***** RECORDED INFORMATION

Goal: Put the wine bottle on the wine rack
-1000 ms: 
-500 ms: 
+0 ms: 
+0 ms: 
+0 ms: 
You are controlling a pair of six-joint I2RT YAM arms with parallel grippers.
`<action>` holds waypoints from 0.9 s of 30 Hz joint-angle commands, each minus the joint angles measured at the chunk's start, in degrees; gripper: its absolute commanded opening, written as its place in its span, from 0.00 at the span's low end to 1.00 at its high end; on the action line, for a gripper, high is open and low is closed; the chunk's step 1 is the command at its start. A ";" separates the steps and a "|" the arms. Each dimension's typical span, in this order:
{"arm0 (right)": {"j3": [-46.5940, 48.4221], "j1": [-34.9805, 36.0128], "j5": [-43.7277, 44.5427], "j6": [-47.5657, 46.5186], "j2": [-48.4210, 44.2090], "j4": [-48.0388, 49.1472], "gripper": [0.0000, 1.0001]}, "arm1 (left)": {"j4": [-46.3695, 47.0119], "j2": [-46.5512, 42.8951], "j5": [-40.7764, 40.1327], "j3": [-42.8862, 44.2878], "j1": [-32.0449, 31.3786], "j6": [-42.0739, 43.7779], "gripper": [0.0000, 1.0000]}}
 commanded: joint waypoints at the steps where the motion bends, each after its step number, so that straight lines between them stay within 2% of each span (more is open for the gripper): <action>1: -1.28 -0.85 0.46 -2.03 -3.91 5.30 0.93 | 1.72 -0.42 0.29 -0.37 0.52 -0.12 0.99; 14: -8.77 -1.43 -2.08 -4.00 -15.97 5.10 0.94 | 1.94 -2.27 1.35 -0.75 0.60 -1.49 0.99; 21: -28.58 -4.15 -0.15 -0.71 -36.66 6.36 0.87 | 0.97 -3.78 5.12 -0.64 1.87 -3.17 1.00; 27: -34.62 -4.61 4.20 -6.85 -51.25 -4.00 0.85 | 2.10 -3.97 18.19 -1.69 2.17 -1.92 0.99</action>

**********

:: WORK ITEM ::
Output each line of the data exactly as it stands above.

:: FINISHED EXERCISE ::
Goal: Put the wine bottle on the wine rack
-1000 ms: 
-500 ms: 
+0 ms: 
+0 ms: 
+0 ms: 
You are controlling a pair of six-joint I2RT YAM arms with parallel grippers.
`<action>` holds waypoints from 0.9 s of 30 Hz joint-angle commands, each minus the joint angles measured at the chunk's start, in degrees; gripper: its absolute commanded opening, written as its place in its span, from 0.00 at the span's low end to 1.00 at its high end; on the action line, for a gripper, high is open and low is closed; the chunk's step 1 is the command at its start. A ";" separates the steps and a "|" the arms. Each dimension's typical span, in this order:
{"arm0 (right)": {"j3": [-46.5940, 48.4221], "j1": [-34.9805, 36.0128], "j5": [-43.7277, 44.5427], "j6": [-47.5657, 46.5186], "j2": [-48.4210, 44.2090], "j4": [-48.0388, 49.1472], "gripper": [0.0000, 1.0001]}, "arm1 (left)": {"j4": [-46.3695, 47.0119], "j2": [-46.5512, 42.8951], "j5": [-40.7764, 40.1327], "j3": [-42.8862, 44.2878], "j1": [-32.0449, 31.3786], "j6": [-42.0739, 43.7779], "gripper": [0.0000, 1.0000]}}
 commanded: joint waypoints at the steps where the motion bends, each after its step number, so that straight lines between them stay within 2% of each span (more is open for the gripper): <action>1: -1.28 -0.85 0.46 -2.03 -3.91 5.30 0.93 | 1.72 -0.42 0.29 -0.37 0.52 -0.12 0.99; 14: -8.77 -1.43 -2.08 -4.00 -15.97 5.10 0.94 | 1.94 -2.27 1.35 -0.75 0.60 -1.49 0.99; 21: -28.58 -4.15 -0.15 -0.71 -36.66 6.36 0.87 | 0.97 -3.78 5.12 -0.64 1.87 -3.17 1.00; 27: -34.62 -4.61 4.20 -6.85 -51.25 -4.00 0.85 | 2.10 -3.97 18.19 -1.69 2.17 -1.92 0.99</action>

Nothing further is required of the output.